╔══

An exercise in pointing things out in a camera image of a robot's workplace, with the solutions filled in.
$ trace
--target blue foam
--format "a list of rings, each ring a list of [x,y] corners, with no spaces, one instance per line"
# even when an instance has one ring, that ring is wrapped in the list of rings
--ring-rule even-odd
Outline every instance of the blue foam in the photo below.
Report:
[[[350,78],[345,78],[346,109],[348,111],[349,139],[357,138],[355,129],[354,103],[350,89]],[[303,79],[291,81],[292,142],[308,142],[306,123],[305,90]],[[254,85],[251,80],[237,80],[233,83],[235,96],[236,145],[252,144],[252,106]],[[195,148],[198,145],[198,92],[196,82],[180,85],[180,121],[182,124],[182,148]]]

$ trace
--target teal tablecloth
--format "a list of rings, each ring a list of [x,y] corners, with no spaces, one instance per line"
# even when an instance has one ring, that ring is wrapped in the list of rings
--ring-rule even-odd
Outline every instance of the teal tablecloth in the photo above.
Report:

╚══

▶ Activity:
Your task is to quote all of the data word for word.

▶ Answer box:
An exercise in pointing things out in a camera image of a robot's workplace, with the solutions filled in.
$ trace
--target blue foam
--format "a list of rings, each ring a list of [x,y] corners, with no spaces, one instance per line"
# even when an instance has one ring, that ring is wrapped in the list of rings
--ring-rule even-odd
Outline every instance of the blue foam in the photo below.
Report:
[[[350,78],[345,78],[346,109],[348,111],[349,139],[357,138],[355,129],[354,103],[350,89]],[[303,79],[291,81],[292,142],[308,142],[306,123],[305,90]],[[254,85],[251,80],[237,80],[233,83],[235,96],[236,145],[252,144],[252,106]],[[195,148],[198,145],[198,92],[196,82],[180,85],[180,121],[182,124],[182,148]]]

$ trace
--target teal tablecloth
--format "a list of rings, each ring a list of [x,y] corners, with no spaces, one instance per line"
# even when an instance has one ring, that ring is wrapped in the list of rings
--ring-rule even-odd
Outline every instance of the teal tablecloth in the photo above.
Report:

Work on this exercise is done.